## REQUIRED ACTION:
With the string "corner" as the filter, copy each matching line from the records.

## Items from a dataset:
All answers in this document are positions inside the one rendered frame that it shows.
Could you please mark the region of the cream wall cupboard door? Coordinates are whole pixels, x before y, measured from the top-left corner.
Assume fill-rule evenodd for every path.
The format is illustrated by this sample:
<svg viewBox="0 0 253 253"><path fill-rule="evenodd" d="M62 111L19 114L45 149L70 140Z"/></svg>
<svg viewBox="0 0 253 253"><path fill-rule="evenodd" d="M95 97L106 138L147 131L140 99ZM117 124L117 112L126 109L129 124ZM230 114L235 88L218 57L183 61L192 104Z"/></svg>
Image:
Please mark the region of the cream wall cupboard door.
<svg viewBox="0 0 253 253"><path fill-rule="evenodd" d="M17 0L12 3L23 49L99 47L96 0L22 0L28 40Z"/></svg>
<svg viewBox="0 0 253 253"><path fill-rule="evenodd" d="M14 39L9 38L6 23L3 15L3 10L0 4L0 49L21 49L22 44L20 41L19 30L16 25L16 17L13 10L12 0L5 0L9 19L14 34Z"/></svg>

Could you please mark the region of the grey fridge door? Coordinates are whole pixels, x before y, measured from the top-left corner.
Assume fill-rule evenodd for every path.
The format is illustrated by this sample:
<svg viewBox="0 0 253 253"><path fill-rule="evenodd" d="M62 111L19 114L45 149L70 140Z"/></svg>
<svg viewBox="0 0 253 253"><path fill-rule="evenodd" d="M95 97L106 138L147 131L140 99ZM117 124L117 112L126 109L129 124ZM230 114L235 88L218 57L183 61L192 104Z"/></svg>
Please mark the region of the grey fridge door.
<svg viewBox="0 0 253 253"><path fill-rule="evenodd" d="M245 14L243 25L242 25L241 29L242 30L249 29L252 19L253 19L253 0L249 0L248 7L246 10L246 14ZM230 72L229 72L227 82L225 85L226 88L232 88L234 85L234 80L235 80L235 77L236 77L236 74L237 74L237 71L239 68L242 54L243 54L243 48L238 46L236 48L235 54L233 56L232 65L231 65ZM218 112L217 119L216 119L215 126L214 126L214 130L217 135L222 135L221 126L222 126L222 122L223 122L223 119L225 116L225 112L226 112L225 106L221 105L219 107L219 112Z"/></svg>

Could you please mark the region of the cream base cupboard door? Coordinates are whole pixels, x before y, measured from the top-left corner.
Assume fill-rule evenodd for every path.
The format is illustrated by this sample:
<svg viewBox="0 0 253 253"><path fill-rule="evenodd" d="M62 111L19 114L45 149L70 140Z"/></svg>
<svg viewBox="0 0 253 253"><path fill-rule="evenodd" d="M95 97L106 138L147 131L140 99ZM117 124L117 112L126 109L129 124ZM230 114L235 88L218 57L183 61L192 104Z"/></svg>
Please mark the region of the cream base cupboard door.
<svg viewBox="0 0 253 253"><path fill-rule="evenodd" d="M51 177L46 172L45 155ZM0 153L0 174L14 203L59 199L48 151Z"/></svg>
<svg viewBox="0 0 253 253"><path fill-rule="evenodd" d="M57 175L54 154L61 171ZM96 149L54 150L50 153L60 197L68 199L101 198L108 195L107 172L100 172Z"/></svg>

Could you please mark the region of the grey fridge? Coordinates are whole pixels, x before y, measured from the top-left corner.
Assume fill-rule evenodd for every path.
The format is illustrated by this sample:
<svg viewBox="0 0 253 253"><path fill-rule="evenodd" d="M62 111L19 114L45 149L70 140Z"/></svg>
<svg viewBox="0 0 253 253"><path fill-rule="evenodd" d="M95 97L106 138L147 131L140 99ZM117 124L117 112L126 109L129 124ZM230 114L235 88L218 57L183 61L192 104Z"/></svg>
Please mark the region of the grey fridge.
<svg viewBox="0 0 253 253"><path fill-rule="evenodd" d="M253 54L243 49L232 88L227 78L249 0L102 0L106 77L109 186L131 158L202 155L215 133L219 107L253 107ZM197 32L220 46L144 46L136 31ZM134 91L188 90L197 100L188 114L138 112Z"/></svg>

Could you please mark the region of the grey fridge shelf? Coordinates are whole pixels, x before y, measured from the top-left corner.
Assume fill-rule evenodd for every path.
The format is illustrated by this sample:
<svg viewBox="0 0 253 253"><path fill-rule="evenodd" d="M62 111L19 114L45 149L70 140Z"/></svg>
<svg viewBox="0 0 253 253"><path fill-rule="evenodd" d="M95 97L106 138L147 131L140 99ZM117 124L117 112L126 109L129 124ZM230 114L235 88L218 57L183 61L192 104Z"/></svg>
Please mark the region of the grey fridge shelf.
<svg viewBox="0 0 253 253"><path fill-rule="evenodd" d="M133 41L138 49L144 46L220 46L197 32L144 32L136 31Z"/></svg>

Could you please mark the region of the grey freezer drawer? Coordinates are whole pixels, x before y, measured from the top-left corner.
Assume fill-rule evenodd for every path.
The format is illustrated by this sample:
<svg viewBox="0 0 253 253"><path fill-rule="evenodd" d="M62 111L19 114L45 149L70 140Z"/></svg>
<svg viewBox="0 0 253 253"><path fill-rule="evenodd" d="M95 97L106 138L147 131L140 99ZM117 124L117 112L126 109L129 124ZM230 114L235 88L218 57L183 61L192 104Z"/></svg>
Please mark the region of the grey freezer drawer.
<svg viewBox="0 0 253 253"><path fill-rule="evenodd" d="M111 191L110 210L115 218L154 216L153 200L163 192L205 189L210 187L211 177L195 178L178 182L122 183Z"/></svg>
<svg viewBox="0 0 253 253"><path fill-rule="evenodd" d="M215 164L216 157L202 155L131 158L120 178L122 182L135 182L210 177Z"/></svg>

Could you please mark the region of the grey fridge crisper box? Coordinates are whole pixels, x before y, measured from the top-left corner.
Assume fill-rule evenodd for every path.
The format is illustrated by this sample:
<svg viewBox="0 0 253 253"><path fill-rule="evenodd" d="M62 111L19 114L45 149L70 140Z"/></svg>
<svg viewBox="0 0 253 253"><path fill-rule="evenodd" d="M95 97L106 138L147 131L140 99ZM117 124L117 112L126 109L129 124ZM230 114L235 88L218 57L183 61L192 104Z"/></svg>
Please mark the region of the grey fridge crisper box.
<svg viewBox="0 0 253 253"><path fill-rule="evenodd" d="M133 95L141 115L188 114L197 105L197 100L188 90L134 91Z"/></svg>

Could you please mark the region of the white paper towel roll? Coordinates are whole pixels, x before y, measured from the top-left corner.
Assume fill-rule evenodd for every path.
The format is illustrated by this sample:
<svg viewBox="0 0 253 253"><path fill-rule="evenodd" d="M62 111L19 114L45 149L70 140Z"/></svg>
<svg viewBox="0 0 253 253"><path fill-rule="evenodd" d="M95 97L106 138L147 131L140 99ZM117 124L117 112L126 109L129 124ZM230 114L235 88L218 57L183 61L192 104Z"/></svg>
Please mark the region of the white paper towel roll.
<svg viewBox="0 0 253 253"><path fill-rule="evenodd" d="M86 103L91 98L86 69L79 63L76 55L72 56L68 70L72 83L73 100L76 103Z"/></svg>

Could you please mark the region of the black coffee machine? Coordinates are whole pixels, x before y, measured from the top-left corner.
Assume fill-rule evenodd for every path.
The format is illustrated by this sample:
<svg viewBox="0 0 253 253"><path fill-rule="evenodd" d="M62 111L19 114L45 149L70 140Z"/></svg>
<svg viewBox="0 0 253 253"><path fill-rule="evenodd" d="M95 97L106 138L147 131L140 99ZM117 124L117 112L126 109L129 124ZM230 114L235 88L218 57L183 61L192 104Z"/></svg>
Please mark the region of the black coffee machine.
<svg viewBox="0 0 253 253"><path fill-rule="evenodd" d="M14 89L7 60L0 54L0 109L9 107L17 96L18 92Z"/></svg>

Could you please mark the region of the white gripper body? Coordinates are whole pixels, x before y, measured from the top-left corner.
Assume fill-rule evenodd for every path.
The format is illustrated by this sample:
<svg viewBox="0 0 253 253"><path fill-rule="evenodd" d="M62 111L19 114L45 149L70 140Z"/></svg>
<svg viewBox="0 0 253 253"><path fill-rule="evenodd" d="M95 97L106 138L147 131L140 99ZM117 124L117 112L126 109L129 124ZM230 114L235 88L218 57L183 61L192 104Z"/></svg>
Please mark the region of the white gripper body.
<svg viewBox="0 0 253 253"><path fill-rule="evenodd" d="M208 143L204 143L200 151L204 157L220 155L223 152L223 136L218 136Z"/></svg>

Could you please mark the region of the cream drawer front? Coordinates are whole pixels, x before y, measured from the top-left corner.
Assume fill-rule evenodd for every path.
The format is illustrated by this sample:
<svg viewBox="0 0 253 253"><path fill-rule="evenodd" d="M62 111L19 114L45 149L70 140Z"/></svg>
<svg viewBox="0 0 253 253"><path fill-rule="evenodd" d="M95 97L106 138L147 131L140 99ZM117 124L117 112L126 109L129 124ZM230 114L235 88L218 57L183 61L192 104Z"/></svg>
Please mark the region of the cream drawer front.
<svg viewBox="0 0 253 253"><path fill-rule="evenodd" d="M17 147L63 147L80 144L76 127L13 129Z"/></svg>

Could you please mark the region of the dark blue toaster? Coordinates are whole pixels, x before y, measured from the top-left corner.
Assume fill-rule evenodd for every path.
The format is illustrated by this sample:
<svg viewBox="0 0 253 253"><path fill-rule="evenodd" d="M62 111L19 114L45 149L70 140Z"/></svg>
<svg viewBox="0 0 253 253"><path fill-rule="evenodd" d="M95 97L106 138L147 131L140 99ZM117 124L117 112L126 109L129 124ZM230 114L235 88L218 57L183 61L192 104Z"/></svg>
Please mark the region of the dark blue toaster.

## COMPLETED EXERCISE:
Could you please mark the region of the cream wall cupboard door? Coordinates are whole pixels, x before y, measured from the top-left corner.
Could you please mark the region of the grey fridge door? Coordinates are whole pixels, x before y, measured from the top-left corner.
Could you please mark the region of the cream base cupboard door? Coordinates are whole pixels, x before y, measured from the top-left corner.
Could you please mark the region of the grey fridge? Coordinates are whole pixels, x before y, measured from the top-left corner.
Could you please mark the region of the grey fridge shelf? Coordinates are whole pixels, x before y, measured from the top-left corner.
Could you please mark the region of the grey freezer drawer? Coordinates are whole pixels, x before y, measured from the top-left corner.
Could you please mark the region of the grey fridge crisper box? Coordinates are whole pixels, x before y, measured from the top-left corner.
Could you please mark the region of the white paper towel roll? Coordinates are whole pixels, x before y, measured from the top-left corner.
Could you please mark the region of the black coffee machine? Coordinates are whole pixels, x before y, measured from the top-left corner.
Could you please mark the region of the white gripper body? Coordinates are whole pixels, x before y, measured from the top-left corner.
Could you please mark the region of the cream drawer front? Coordinates are whole pixels, x before y, measured from the top-left corner.
Could you please mark the region of the dark blue toaster? Coordinates are whole pixels, x before y, measured from the top-left corner.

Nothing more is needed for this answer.